Ashcroft grilled about US rules on torture
Several US senators demanded he release copies of memos obtained by newspapers that showed Ashcroft's Justice Department had offered justification to use torture of al Qaeda detainees if it were done in the name of national security. During three hours of testimony before the US Senate Judiciary Committee
-- a session marked by several sharp exchanges -- Ashcroft refused to provide copies of the memos, saying they were part of his private advice to the president. "We believe that to provide this kind of information would impair the ability of advice-giving in the executive branch," Ashcroft said.
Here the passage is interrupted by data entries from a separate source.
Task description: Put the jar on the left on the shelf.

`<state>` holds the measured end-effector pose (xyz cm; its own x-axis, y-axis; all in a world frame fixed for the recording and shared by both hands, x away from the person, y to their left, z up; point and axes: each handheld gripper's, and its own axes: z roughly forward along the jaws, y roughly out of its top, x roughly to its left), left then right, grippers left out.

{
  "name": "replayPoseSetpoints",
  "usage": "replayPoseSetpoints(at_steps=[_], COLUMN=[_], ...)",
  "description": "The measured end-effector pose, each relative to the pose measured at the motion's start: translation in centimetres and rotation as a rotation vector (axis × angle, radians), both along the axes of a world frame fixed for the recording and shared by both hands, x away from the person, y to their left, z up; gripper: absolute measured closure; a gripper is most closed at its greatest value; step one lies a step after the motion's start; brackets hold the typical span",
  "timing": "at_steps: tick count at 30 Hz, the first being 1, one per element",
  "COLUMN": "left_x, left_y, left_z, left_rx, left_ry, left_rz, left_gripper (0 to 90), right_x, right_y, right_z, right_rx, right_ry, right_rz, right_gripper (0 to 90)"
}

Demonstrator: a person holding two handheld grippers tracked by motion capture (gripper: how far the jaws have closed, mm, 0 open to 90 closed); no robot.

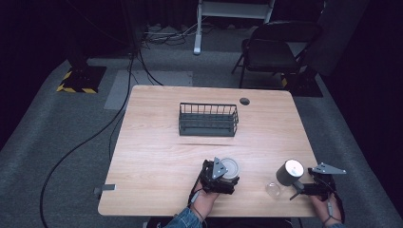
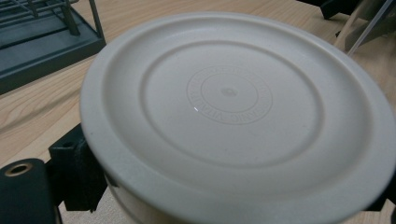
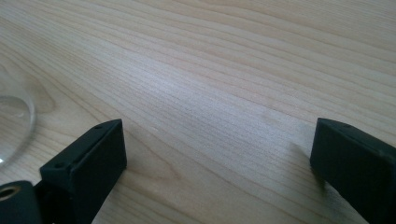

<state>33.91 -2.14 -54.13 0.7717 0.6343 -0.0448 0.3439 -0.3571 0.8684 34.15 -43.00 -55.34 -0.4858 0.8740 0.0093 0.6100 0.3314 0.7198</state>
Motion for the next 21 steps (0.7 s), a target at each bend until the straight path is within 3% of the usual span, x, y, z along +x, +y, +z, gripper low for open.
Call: replayPoseSetpoints(at_steps=[9, 21], left_x=[0.2, 1.0], left_y=[0.0, 1.1], left_z=[0.6, 3.1], left_rx=[0.019, 0.001], left_ry=[0.004, -0.016], left_rz=[-0.014, -0.016], left_gripper=[9.2, 9.3], right_x=[0.0, 0.0], right_y=[0.0, 0.0], right_z=[0.0, 0.0], right_rx=[0.000, 0.000], right_ry=[0.000, -0.001], right_rz=[0.000, 0.001], right_gripper=[3.7, 3.8])
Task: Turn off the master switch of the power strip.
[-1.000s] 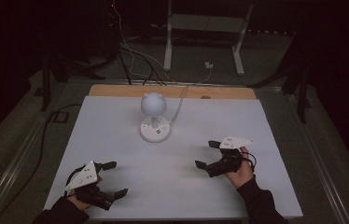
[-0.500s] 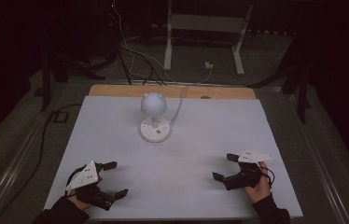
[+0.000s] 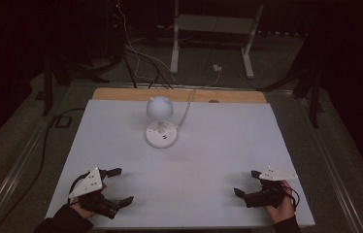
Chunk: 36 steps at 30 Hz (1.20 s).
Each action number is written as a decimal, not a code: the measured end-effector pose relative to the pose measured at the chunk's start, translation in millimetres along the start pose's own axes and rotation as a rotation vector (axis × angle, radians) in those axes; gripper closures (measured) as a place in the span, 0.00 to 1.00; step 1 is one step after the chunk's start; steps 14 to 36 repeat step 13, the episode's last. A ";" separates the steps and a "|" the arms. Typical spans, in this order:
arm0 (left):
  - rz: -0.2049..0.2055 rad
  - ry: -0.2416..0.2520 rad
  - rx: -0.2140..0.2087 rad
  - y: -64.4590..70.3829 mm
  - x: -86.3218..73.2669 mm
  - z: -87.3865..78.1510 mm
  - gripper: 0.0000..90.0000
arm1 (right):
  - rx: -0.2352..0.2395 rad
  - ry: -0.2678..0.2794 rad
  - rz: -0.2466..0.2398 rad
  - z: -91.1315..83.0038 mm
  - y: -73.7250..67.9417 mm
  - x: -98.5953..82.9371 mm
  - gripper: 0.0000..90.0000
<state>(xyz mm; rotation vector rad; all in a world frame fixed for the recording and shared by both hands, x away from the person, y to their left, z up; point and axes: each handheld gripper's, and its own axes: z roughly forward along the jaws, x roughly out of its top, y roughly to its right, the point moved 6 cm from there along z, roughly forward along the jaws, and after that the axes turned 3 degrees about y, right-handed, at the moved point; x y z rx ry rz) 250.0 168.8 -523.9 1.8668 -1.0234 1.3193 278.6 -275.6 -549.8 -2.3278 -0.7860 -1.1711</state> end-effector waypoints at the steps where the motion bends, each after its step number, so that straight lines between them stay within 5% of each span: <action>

Sen. Dianne Feinstein, a California Democrat, said critical information was being withheld from the Congress. "These memos clearly do exist, and ... they appear to be an effort to redefine torture and narrow the prohibition against it by carving out a class of something called exceptional interrogation," she said.
"So these memos actually either reverse or substantially alter 30 years of interpretation by our body, as well as the executive, of the Geneva Conventions."
Ashcroft said it was not the Justice Department's policy to define torture.
But he did say the international rules governing treatment of detainees did not apply to groups like al Qaeda since only countries are signatories to the treaty.
Democratic Sen. Edward Kennedy of Massachusetts warned that abuses like those recently uncovered in the Abu Ghraib prison in Iraq occur when international laws regarding torture are not followed.